Questo ritrovato nichilismo ha permesso allo showrunner David Mandel e al suo team di abbracciare pienamente il vuoto al cuore dello show. Dopo essere atterrata erroneamente a Cedar Plains invece che a Cedar Rapids, Selina abbaia ai suoi consiglieri di campagna: “Se Mohamed Atta avesse avuto voi a prenotare il suo viaggio, oggi sarebbe ancora vivo”. Allettandola con una possibile truffa, il suo capo dello staff scherza: “Affogherai con soldi così scuri che ti spareranno entrando nel tuo stesso appartamento”. Una battuta ricorrente è che i discorsi di Selina per la campagna elettorale vengono interrotti da sparatorie di massa. “Era musulmano o bianco?”, chiede lei. “Bianco”, risponde il suo staff. “Qual è meglio per noi?”
Tutto questo è materiale piuttosto audace, e un eccellente esempio di come, nonostante i suoi molti problemi, la libertà di parola sia ancora una pietra miliare della società americana. È difficile immaginare battute simili in un contesto indiano.
E mentre Selina Meyer si prepara alla sua campagna presidenziale – questa volta per davvero – le sue peggiori tendenze di intrallazzatrice meschina e opportunista emergono dal letargo. Questo è il ruolo di una vita per Julia Louis-Dreyfus, che nonostante l’intrinseca terribilità di Selina, trova il modo di umanizzarla e proiettarla come un prodotto del suo ambiente.
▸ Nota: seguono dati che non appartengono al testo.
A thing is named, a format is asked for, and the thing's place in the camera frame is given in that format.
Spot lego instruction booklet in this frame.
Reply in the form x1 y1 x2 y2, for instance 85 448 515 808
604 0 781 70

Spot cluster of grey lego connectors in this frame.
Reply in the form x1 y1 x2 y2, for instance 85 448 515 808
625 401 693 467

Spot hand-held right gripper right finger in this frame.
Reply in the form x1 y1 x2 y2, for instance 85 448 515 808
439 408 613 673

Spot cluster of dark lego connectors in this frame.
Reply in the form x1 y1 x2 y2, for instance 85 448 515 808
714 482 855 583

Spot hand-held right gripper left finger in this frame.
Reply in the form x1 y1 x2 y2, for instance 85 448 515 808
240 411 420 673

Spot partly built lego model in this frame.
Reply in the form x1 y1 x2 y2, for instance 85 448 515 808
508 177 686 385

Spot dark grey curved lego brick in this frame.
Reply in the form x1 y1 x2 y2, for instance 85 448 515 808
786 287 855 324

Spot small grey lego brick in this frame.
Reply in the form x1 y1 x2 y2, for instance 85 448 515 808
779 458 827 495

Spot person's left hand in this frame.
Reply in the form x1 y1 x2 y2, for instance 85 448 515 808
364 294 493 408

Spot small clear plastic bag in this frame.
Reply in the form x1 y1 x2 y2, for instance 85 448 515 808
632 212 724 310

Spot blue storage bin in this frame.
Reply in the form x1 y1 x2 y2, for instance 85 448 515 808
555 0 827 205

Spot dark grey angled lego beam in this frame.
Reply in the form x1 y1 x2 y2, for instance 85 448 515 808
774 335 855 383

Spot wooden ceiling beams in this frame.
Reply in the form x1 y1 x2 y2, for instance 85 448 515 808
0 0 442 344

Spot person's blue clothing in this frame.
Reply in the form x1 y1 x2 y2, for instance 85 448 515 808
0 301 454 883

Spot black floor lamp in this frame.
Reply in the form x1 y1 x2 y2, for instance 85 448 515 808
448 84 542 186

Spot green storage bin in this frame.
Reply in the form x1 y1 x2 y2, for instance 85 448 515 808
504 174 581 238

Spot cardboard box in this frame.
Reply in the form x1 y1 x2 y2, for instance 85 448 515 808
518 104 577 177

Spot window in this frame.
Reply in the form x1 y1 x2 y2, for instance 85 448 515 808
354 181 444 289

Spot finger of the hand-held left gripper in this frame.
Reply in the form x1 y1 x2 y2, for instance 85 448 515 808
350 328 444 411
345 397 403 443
Ha vinto il Primetime Emmy per sei anni di fila per aver interpretato Selina e, a meno che non ci sia un grande sconvolgimento, probabilmente ne vincerà il settimo, uno per ogni stagione. Mi chiedo se questo sia senza precedenti.
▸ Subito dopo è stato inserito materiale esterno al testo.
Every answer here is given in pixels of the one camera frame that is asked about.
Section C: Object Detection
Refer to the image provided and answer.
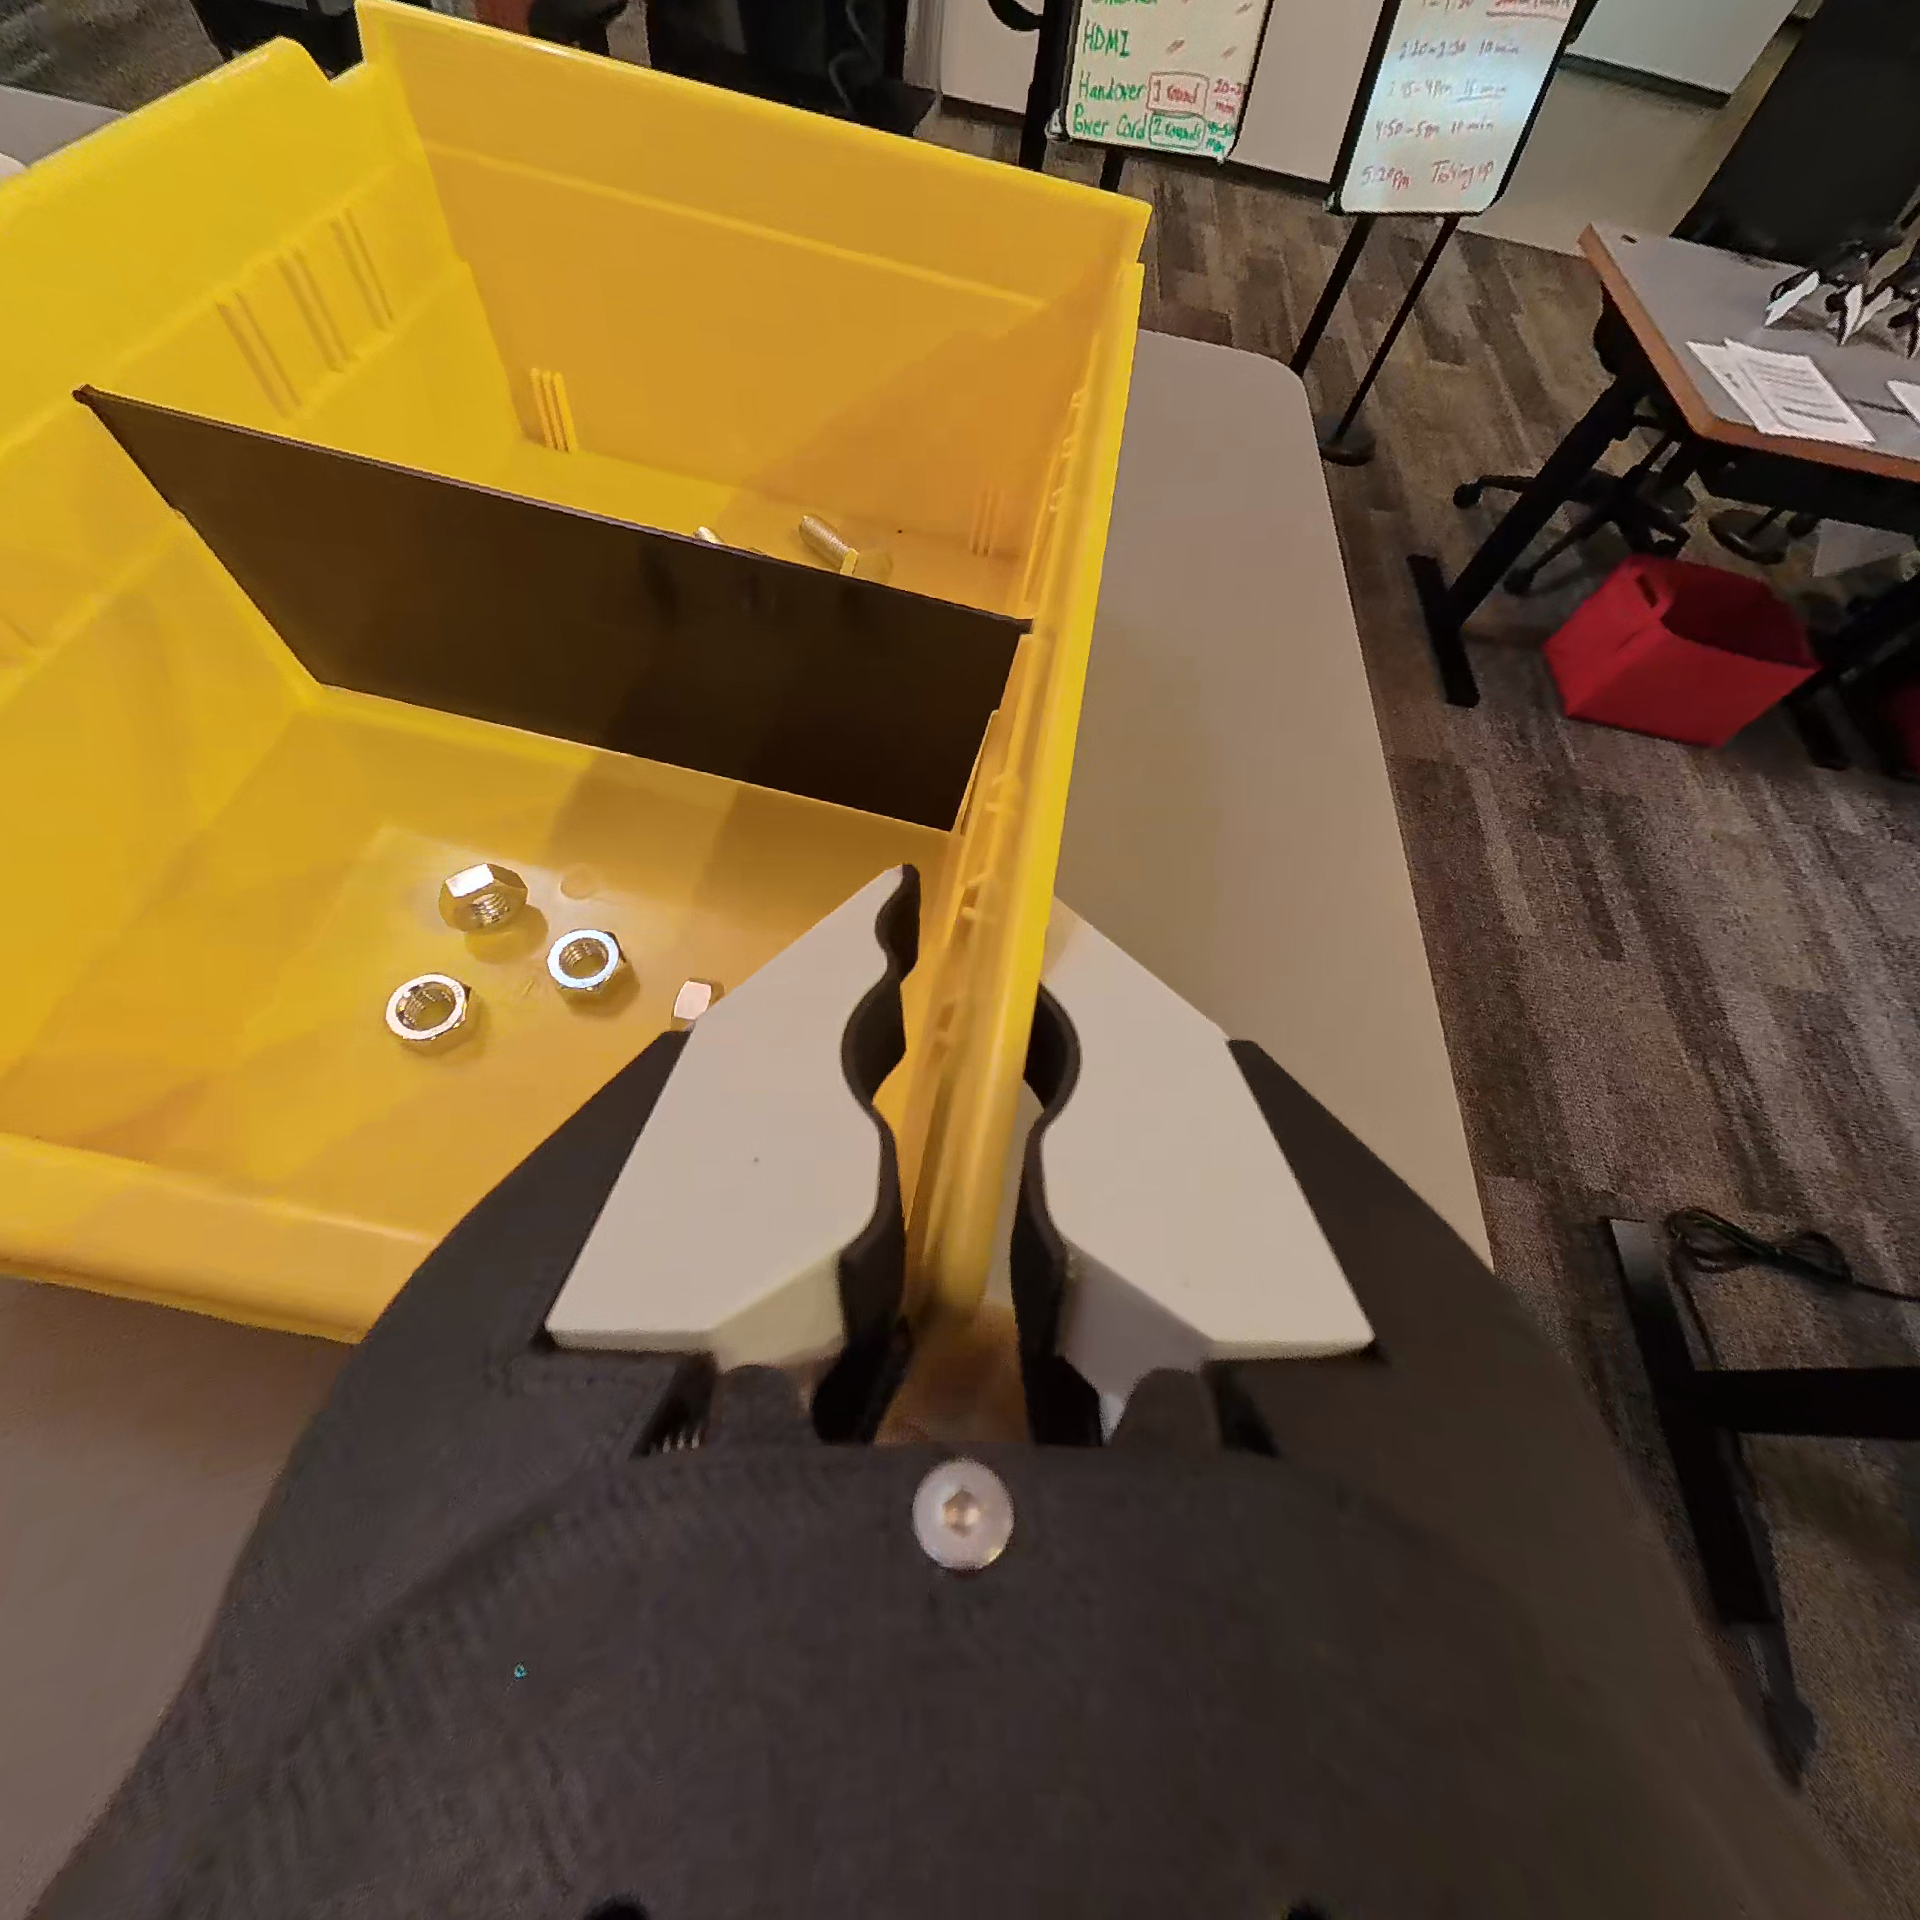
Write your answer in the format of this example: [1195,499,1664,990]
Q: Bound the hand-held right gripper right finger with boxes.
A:
[1006,900,1379,1435]

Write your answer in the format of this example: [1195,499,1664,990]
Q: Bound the background office desk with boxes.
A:
[1411,216,1920,711]

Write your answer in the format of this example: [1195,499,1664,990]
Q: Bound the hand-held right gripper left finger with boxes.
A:
[551,871,920,1435]

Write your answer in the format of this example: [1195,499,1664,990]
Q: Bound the black floor cable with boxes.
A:
[1660,1206,1920,1304]

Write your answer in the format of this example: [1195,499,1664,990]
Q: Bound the yellow plastic bin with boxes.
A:
[0,0,1160,1358]

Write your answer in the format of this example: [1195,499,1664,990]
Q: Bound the red bin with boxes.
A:
[1543,555,1825,750]
E mentre Game of Thrones si dimena, scaricando un decennio di buona volontà nel cesso, Veep finisce con una nota clamorosamente positiva. Nella sua stagione finale, lo show salta la satira semplice e si avventura nell’assurdo. Il deputato Jonah Ryan, una volta il bersaglio degli insulti più coloriti, si è trasformato in una versione esagerata di un candidato tipo Trump. Non c’è situazione che non possa peggiorare semplicemente aprendo la bocca. Nel corso degli ultimi sette episodi, sposa la sorellastra e poi scopre che lei è la sua sorellastra; contrae il vaiolo dopo essersi lanciato in una campagna anti-vaccini, e ispira decine di donne a iniziare una campagna #NotMe, in cui forniscono la prova di non averlo mai frequentato in passato.
Anche l’ex miserabile Black Mirror ha trovato nel suo cuore il modo di proiettare un po’ di decenza nell’universo, ma Veep ha preso la nostra triste situazione come una scusa per puntare il dito e prendere i nomi. “Toute nation a le gouvernement qu’elle mérite”, disse una volta un saggio francese. “Ogni nazione ha il governo che si merita”. È tutta colpa tua, sembra suggerire Veep, con un disprezzo che continuerà a servire da avvertimento per le generazioni future, nel caso in cui sentano il bisogno di scuotere ancora le cose.